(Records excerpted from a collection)
____________

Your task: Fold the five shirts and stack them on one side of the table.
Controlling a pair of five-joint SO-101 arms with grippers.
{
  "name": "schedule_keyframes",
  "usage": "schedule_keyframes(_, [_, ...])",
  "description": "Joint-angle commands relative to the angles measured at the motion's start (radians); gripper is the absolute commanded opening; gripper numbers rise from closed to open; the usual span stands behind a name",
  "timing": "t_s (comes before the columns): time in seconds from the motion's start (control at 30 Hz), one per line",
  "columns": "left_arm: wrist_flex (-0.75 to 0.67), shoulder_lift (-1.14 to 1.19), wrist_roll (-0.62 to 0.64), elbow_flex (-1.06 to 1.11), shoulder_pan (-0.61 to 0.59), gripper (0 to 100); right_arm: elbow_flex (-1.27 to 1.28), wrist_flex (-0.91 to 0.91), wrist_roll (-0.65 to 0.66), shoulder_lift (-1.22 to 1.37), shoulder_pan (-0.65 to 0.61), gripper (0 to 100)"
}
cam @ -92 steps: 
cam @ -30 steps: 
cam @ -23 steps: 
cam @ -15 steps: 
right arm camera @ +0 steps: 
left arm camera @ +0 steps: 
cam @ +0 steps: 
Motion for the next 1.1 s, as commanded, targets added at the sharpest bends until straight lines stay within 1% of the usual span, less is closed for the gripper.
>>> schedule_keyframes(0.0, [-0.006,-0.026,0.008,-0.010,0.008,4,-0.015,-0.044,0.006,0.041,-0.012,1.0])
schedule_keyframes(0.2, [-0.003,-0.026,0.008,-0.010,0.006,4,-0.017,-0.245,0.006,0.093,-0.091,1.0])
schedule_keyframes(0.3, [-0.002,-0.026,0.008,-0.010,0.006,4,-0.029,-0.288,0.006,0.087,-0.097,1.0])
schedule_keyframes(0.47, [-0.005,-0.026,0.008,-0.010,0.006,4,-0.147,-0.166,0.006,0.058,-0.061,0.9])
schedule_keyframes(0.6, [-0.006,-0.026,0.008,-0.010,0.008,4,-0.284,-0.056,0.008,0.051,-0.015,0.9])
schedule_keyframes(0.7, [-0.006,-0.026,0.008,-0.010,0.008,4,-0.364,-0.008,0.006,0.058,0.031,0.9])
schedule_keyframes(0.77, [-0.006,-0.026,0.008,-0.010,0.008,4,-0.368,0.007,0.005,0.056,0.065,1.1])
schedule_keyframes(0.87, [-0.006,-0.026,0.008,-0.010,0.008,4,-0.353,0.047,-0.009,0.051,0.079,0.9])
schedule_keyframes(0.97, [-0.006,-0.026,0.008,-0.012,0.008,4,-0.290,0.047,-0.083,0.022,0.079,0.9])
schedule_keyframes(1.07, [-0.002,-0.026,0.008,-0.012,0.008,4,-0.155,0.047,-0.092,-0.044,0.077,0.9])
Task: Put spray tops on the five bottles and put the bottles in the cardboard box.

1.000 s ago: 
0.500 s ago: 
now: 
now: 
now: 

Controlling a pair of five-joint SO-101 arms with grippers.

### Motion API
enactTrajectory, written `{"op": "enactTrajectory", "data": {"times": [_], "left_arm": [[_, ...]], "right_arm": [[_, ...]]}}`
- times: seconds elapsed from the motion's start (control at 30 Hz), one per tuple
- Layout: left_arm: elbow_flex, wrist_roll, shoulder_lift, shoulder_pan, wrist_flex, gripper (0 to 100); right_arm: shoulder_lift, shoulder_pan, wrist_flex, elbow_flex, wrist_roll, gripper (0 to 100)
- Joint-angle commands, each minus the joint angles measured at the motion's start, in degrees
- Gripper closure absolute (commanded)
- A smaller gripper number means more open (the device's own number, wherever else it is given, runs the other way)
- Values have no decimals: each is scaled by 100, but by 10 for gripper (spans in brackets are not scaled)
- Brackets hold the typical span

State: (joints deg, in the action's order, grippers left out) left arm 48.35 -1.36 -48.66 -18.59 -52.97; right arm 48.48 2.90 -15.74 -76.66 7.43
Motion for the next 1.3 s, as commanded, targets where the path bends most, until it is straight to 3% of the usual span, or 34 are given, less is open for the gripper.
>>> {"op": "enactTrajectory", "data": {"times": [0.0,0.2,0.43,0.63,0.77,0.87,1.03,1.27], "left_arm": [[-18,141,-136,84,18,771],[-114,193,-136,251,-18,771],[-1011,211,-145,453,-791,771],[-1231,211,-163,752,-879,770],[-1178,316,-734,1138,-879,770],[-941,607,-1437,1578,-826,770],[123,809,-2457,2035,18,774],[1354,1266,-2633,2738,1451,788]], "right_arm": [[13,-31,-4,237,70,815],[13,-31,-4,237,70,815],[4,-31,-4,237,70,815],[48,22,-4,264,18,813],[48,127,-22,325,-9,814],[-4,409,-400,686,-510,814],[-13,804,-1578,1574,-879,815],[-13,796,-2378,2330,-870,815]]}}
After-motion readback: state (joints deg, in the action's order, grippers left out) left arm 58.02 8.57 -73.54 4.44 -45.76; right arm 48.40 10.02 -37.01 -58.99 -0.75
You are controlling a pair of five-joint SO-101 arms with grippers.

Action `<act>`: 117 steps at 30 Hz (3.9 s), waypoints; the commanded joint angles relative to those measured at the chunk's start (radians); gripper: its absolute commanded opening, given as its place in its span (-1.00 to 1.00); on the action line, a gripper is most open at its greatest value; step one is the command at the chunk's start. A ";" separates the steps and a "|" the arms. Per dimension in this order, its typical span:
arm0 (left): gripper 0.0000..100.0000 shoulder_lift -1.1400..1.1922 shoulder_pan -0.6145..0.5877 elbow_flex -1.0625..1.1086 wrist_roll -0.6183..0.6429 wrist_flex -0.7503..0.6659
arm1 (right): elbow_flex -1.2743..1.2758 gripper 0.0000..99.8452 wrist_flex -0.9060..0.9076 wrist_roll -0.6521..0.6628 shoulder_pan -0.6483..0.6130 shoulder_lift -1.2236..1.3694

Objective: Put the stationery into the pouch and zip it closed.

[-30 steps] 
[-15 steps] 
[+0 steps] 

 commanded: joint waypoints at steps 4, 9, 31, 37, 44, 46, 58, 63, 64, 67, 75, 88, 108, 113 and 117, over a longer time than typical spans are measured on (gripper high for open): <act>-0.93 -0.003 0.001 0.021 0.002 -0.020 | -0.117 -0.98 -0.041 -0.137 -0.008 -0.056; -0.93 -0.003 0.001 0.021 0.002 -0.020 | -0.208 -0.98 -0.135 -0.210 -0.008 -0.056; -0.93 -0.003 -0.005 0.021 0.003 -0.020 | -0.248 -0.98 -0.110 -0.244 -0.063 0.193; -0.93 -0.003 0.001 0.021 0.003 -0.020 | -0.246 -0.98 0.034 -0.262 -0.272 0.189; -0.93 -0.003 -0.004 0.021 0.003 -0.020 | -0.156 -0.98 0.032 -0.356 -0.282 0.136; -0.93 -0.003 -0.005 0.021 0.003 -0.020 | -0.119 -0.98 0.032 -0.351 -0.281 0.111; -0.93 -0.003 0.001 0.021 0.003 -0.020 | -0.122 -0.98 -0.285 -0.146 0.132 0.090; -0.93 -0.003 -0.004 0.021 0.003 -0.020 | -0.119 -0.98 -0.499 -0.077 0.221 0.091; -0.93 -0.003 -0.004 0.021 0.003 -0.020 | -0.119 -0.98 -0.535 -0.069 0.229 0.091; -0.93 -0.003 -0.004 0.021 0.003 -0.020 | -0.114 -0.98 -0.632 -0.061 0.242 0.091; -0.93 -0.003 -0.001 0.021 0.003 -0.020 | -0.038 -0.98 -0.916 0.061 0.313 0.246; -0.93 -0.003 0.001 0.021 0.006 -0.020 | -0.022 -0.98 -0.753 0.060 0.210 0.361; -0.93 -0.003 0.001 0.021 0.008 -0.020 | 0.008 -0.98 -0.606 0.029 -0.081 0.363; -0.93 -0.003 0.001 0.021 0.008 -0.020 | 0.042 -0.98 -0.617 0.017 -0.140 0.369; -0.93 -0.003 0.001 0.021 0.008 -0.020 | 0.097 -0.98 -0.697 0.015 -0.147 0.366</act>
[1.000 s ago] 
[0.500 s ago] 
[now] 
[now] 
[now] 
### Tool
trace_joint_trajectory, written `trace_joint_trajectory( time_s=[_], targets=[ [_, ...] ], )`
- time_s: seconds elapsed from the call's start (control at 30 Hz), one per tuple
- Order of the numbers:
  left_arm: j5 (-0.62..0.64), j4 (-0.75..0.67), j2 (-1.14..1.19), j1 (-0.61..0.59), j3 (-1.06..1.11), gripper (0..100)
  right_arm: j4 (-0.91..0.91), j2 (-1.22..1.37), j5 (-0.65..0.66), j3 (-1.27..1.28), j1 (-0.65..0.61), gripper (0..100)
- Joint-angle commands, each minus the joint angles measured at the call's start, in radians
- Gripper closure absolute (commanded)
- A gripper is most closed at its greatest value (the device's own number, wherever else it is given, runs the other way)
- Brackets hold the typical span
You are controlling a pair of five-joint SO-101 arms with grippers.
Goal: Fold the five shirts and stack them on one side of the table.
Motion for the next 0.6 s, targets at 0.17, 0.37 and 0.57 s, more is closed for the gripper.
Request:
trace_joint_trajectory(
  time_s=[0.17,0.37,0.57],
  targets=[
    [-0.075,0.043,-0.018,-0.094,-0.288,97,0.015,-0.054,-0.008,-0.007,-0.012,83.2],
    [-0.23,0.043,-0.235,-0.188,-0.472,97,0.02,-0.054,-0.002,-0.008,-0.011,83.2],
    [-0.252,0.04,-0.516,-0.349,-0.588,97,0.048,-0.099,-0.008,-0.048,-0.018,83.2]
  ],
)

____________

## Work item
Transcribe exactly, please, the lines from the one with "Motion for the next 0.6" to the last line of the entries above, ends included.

## Output for this task
Motion for the next 0.6 s, targets at 0.17, 0.37 and 0.57 s, more is closed for the gripper.
Request:
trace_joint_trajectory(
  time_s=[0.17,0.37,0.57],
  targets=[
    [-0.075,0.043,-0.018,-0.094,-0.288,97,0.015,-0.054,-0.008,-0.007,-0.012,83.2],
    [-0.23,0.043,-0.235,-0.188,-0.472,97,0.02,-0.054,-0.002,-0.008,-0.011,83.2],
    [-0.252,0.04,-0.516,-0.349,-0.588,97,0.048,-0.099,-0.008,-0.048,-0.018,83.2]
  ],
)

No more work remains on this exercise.